Goal of the exercise
Among the lines below, tally those that hold "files". Return the number and nothing more.

Supplied records

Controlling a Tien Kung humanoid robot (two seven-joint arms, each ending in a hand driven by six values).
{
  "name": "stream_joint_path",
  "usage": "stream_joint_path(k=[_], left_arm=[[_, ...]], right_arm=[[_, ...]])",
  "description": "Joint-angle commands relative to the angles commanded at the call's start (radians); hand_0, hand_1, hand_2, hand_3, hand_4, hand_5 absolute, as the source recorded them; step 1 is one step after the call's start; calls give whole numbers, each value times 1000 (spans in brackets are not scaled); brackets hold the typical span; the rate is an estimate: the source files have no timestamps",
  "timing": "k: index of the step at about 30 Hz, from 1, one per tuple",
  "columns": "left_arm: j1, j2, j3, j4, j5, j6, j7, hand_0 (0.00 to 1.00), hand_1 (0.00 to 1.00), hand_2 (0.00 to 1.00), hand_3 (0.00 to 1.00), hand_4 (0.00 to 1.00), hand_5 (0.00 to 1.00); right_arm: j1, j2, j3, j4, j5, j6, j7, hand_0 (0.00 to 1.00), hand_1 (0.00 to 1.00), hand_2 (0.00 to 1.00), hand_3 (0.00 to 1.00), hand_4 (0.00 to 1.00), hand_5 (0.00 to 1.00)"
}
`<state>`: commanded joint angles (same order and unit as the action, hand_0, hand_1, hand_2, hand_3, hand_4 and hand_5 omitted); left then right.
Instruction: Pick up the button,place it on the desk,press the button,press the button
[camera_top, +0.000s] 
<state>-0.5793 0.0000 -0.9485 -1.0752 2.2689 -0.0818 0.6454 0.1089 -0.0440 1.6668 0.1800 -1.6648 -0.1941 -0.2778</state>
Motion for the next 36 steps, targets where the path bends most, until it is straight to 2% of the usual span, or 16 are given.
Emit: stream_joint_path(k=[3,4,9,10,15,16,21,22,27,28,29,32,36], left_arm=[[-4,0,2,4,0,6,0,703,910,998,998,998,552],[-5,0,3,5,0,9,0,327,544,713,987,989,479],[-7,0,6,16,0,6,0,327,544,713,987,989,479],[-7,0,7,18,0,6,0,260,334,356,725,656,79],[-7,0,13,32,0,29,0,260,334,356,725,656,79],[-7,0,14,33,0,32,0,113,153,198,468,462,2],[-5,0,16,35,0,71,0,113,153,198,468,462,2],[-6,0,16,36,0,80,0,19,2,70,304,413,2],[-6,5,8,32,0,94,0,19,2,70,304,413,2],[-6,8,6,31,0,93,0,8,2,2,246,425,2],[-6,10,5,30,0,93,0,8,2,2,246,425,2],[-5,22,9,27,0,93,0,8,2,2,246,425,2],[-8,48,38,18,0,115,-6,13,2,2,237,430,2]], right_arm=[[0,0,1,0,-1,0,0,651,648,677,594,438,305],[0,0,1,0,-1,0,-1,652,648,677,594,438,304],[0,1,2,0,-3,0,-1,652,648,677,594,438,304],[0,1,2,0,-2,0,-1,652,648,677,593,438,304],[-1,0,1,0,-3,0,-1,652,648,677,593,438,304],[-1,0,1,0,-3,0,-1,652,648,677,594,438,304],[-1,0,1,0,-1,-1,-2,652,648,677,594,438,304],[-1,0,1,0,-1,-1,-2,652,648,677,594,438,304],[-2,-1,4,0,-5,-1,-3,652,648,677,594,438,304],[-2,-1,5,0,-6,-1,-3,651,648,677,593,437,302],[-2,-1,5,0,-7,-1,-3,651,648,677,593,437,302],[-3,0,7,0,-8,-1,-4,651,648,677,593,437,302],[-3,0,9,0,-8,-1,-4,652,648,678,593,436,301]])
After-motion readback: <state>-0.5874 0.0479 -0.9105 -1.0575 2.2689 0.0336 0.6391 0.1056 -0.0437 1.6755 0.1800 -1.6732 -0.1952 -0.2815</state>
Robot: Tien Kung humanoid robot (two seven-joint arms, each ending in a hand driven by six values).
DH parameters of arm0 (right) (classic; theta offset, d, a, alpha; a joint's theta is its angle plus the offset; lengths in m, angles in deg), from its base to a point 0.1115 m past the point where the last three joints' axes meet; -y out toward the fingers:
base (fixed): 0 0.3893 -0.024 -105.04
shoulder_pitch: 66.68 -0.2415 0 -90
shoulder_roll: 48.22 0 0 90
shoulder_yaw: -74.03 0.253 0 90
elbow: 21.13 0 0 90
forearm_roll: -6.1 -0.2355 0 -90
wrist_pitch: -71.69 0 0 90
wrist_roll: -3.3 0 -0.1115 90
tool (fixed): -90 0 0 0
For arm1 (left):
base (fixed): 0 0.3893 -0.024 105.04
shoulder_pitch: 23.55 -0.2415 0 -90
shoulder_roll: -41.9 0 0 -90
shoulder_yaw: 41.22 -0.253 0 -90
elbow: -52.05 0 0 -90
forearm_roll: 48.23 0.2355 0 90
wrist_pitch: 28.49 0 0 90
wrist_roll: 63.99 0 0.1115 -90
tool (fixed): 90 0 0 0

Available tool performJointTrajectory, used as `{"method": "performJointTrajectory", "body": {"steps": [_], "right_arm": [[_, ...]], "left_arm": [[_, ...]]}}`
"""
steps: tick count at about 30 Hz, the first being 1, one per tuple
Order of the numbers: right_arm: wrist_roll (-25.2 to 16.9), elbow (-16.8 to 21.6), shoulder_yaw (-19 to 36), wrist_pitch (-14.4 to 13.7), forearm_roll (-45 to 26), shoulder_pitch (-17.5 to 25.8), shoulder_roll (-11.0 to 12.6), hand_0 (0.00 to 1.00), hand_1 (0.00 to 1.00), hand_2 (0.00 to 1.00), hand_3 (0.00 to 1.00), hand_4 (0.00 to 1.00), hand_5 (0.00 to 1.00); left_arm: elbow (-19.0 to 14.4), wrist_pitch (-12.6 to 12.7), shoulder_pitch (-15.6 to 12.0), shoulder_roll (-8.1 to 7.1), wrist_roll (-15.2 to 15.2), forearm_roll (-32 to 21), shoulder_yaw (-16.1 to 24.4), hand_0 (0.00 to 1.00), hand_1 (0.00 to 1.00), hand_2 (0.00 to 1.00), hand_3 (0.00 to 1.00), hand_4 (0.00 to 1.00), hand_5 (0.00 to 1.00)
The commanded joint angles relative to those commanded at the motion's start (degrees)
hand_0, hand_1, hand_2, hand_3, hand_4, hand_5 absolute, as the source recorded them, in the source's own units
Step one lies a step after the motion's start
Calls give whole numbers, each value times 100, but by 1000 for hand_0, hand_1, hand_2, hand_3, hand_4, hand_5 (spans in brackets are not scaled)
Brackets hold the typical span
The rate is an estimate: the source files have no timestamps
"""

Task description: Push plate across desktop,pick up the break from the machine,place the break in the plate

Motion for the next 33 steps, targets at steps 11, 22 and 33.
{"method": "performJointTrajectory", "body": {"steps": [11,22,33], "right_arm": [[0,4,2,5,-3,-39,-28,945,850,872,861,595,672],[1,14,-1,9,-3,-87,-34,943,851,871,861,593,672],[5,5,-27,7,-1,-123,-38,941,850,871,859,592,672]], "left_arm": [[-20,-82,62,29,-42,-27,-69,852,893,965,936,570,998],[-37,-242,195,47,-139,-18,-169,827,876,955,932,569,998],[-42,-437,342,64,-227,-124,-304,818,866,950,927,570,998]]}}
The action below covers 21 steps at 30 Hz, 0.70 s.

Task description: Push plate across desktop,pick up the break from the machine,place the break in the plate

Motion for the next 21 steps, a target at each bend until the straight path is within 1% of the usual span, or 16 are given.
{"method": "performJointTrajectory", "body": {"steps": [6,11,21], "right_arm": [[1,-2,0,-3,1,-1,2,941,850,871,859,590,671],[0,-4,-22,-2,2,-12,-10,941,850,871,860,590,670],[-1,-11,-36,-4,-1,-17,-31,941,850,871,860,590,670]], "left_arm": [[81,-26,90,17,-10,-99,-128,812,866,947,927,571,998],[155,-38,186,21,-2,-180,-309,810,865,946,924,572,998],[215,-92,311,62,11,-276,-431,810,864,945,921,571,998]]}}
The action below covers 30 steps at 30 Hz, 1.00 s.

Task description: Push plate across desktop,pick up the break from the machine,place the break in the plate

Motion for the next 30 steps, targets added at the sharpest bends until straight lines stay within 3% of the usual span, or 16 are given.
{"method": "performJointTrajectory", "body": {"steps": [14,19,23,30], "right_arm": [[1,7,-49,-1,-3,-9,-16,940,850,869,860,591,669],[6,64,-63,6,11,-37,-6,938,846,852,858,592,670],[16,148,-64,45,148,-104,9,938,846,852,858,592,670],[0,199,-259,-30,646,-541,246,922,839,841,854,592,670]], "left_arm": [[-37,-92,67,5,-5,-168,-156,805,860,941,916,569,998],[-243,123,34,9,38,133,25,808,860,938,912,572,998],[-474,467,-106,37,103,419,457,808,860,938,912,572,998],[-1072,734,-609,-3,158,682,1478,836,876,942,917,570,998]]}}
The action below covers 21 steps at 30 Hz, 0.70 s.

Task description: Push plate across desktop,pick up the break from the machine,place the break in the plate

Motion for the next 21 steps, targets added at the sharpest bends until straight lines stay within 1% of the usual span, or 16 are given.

Solution to the exercise
2